Source records:
Start of Block
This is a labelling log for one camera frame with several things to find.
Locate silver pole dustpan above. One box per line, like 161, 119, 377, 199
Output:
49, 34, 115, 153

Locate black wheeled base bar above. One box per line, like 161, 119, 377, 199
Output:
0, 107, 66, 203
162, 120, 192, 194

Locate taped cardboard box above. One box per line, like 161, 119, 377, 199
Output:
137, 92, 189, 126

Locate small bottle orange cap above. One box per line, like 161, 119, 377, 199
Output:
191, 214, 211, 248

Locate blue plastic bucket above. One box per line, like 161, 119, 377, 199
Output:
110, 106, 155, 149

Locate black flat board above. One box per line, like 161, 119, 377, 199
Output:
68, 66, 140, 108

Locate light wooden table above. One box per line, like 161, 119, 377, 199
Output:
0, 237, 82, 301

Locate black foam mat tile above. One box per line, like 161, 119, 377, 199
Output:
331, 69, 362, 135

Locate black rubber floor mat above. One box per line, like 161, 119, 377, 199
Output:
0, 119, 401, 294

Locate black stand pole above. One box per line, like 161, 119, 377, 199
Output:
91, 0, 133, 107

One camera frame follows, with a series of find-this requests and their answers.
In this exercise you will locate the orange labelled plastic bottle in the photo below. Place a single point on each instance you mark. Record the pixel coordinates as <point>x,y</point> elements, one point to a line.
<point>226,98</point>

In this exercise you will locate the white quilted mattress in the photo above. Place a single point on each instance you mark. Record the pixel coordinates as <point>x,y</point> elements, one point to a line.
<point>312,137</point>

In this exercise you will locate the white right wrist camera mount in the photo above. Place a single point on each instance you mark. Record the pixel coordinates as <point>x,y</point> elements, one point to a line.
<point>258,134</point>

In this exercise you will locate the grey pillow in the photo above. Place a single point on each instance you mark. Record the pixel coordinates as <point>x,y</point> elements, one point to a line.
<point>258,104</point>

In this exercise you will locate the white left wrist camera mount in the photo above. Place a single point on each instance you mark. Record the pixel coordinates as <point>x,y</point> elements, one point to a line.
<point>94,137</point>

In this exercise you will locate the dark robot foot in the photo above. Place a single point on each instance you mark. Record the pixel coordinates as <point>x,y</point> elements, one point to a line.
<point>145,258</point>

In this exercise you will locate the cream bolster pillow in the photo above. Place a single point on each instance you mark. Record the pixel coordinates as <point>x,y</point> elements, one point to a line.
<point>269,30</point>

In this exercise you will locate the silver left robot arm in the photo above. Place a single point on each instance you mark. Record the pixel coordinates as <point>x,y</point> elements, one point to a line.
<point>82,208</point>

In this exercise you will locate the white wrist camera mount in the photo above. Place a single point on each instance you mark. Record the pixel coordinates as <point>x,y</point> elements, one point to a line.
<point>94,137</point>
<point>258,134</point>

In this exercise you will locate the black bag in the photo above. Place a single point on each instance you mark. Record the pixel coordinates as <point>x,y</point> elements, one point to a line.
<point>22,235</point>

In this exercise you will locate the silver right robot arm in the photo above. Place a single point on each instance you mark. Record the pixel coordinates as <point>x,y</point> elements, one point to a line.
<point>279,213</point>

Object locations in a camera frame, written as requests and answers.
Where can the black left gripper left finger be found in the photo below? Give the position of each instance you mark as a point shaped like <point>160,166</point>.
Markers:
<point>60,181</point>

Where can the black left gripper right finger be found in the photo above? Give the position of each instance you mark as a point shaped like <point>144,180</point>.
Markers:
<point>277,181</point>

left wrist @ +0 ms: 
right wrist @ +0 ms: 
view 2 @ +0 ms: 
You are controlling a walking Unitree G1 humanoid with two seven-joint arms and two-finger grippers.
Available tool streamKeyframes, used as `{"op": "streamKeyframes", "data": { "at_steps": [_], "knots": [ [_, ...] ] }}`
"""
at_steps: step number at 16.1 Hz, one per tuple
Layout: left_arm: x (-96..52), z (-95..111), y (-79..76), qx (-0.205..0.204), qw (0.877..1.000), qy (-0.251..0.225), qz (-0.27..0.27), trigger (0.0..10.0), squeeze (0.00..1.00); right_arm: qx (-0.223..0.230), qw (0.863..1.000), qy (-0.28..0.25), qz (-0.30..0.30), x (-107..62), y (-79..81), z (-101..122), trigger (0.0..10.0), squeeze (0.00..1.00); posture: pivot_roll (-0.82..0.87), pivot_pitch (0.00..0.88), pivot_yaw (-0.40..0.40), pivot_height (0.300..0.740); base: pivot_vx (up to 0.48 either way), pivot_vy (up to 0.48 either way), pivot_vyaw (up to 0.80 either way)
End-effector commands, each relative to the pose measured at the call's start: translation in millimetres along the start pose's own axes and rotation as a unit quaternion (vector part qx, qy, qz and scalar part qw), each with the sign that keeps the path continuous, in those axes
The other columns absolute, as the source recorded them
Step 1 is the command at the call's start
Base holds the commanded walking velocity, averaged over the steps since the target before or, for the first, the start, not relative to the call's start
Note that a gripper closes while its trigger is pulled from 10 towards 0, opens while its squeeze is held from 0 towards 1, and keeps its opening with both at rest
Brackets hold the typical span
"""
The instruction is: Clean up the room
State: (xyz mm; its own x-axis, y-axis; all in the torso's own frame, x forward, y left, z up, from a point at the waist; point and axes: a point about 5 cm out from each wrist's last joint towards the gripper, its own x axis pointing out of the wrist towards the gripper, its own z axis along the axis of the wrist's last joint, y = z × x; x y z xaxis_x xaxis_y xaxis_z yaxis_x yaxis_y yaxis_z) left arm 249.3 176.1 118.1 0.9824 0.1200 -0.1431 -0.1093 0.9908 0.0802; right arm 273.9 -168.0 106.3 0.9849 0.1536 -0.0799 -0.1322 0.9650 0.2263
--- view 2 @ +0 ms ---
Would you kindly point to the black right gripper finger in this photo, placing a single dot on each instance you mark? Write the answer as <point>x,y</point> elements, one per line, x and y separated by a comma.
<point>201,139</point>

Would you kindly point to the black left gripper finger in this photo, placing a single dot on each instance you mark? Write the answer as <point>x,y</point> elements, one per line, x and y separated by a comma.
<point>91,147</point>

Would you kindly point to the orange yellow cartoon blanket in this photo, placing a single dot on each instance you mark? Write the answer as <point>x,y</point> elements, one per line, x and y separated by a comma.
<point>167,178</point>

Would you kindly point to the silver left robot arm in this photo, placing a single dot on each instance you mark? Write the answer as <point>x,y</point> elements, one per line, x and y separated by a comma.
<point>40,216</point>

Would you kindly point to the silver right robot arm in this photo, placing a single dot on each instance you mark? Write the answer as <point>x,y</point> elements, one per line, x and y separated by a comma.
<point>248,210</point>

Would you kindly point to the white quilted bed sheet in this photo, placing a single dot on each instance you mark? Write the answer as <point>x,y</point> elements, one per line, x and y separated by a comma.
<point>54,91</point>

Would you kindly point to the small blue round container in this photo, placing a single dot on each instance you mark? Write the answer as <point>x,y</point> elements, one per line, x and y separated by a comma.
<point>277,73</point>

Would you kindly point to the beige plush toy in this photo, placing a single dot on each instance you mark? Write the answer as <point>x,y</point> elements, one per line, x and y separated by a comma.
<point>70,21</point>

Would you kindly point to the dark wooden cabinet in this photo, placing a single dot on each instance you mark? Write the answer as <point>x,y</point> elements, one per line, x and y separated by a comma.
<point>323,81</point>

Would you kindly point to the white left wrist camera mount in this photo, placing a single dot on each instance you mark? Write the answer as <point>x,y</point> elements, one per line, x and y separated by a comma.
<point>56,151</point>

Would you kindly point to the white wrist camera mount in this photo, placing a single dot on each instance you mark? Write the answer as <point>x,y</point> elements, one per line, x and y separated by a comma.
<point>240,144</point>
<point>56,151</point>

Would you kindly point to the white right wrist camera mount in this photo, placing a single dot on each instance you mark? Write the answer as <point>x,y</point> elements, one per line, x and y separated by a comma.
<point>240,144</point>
End of Block
Repeat only what lies between the first line of the data and the line containing "One camera frame follows, with", both of those lines included, exactly as it stands.

• [ANSWER AREA]
This is a labelling log for one camera frame with several things to find.
Locate silver pole dustpan above. One box per line, like 161, 119, 377, 199
Output:
49, 34, 115, 153

Locate black wheeled base bar above. One box per line, like 161, 119, 377, 199
Output:
0, 107, 66, 203
162, 120, 192, 194

Locate taped cardboard box above. One box per line, like 161, 119, 377, 199
Output:
137, 92, 189, 126

Locate small bottle orange cap above. One box per line, like 161, 119, 377, 199
Output:
191, 214, 211, 248

Locate blue plastic bucket above. One box per line, like 161, 119, 377, 199
Output:
110, 106, 155, 149

Locate black flat board above. One box per line, like 161, 119, 377, 199
Output:
68, 66, 140, 108

Locate light wooden table above. One box per line, like 161, 119, 377, 199
Output:
0, 237, 82, 301

Locate black foam mat tile above. One box per line, like 161, 119, 377, 199
Output:
331, 69, 362, 135

Locate black rubber floor mat above. One box per line, like 161, 119, 377, 199
Output:
0, 119, 401, 294

Locate black stand pole above. One box per line, like 161, 119, 377, 199
Output:
91, 0, 133, 107

One camera frame follows, with a series of find-this requests and their answers.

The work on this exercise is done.